昔流行った自動掃除機は、今では棚やテーブルの上までキレイにしてくれるようになった。
朝食は、好みをタッチパネルに入力すると、自動で出てくる。今日は洋食にしようか。卵はスクランブルエッグ、ベーコンはカリカリで。食材は、予算と好みに合わせて、最安値の店から自動調達しておいてくれる。
食事をしたら歯磨きだ。自動歯磨き機は、優しく歯を磨き、フッ素塗布をし、最後に虫歯チェックまでしてくれる。キョウハ、イッポンノムシバガミツカリマシタ。ハイシャノヨヤクヲシマショウカ。明日の夕方の歯科の予約までばっちりだ。
エレベーターで地下駐車場へ降り、自動車に乗る。職場にセットして、と。これで職場まで安全に自動運転してくれる。事故も煽り運転もなしだ。着くまで少し休もうか。
ピピーピピー。到着しました。もう着いたのか。今日はすいていたのかな。
私の職場は病院だ。院内へ入るためには、ボディチェックを受ける。体温、脈拍、心電図、脳波まで…。ただし一瞬で終わるので、苦ではない。オワリマシタ。モンダイアリマセン。

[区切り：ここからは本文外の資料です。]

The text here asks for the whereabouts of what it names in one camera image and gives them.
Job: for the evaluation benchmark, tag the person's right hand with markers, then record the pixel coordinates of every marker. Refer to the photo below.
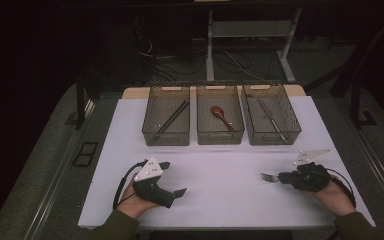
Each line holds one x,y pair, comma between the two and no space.
335,200

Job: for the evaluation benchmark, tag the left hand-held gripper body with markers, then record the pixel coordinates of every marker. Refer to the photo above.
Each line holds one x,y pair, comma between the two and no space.
150,191

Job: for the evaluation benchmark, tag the red wooden spoon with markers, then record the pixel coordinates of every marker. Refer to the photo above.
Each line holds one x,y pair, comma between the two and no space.
217,111

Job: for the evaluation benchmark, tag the black metal stand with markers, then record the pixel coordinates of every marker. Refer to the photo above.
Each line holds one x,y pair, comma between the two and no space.
356,106
80,106

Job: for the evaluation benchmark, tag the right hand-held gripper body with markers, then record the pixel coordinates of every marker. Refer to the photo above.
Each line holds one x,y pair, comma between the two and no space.
310,178

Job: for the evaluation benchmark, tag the silver fork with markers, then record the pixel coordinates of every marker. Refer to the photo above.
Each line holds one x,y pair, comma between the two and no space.
269,177

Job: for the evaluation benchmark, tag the person's left hand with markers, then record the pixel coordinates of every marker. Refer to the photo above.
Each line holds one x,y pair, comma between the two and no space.
131,203

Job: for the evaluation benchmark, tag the black chopstick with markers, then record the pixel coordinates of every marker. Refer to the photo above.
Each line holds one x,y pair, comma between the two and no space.
175,113
171,121

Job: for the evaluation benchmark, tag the translucent brown storage bin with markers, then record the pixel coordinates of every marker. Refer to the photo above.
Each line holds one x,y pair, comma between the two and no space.
260,126
161,100
210,125

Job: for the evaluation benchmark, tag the white desk frame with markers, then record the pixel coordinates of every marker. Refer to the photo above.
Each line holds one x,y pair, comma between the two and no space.
210,50

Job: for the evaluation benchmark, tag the white table mat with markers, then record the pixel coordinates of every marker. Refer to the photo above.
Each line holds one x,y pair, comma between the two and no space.
220,190

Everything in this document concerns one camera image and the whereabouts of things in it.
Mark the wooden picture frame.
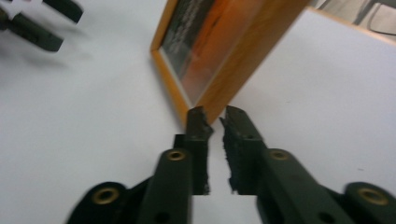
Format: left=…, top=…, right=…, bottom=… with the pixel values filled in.
left=149, top=0, right=312, bottom=127

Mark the dark cable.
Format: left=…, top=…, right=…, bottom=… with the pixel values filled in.
left=369, top=3, right=396, bottom=36

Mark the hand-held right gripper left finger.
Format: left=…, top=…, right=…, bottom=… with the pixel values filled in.
left=173, top=105, right=215, bottom=196

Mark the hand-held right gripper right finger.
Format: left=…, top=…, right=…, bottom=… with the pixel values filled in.
left=219, top=105, right=269, bottom=196

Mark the grey metal stand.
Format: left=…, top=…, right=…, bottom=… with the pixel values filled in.
left=352, top=0, right=396, bottom=26

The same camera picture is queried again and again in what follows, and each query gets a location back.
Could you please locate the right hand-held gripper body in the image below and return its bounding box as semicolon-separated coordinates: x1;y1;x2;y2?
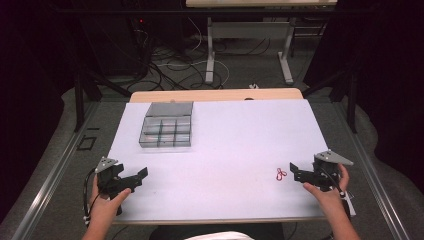
298;149;355;193

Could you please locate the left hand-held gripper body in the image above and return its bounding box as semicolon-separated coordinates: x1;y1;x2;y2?
94;156;143;200

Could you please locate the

今日は第一診察室か。診察室に入ると、白衣が飛んできて装着される。聴診器や血圧計なども準備されている。
ソロソロ、シンサツカイシデス。もう9時か。促されて我にかえる。
1バンノカタ、ドウゾー。ロボナースが患者を順番に呼んでくる。マズハネツヲハカリマショウ。患者に体温計を渡す。その間血圧を測る。血圧は平常、脈が少し早い。あとは念のために聴診。熱は37度7分ある。オクデ、サイケツヲオコナイマス。採血の内容もロボナースの判断で十分だ。
私は必要なんだろうかと思う。カルテもロボナースがクラークロボと協力してつけてくれる。昔はナースもクラークも人間だったが、ロボで十分だとのことで、いつからか変わった。
医者の仕事もそろそろなくなる。手術なんかはダヴィンチ候優秀なロボが揃っている。私のような見立ても、十分できるほどデータを集積している機械があるらしい。その機械は高いので、なかなか入ってこないが、そいつがきたら私は用無しになるのだ。
何しろロボットのほうが、手術にせよ見立てにせよ失敗が少ないのだから、人間の立つ瀬はない。
事務処理や予約の受付なんかもお手の物だ。病院の受付からは人がいなくなってしまった。よその会社でも、機会を動かす数人のオペレーターだけになり、事務所も小さなところへ移転しているパターンが多い。
仕事が終わり、帰りもゲートで体温等を測られながら、ふと映画でも見に行こうかと思う。
自動車に乗り、いつも行く映画館の名前をセットすると、住所等を示し、コチラデヨロシイデスカ?と聞いてくるのでOKを押す。
エイガカンヘイクマエニ、コチラハイカガデショウカ?とCMが入るが無視をする。自分のよく行く場所や購入履歴でリコメンドが出るのは昔からだったが、監視されているような気がしてならない。
映画館についた。自動発券機でチケットを買った。ポップコーンでも買っていこうか。タッチパネルで、ポップコーンを選ぶと、機械がスコップでよそいシーズニングもかけてくれる。ジュースも買った。
よそは分からないが、ここは無人の映画館だ。もぎりも無人、映写も機械が行っている。
映画はVRゴーグルをつけて360度の風景を楽しむこともできるが、私は酔いやすいため、昔ながらの映像で見ていた。そのため、映画を見ている間は、まるで何十年も昔に戻ったかのような気分になっていた。
映画が終わり車に乗り込む。ついつい運転席に乗ろうとしていた。もうそんな必要ないのに。
タッチパネルで自宅へセットする。
街明かりをぼんやりと眺めながら、便利すぎる世の中に対して、少しだけセンチメンタルになっていた。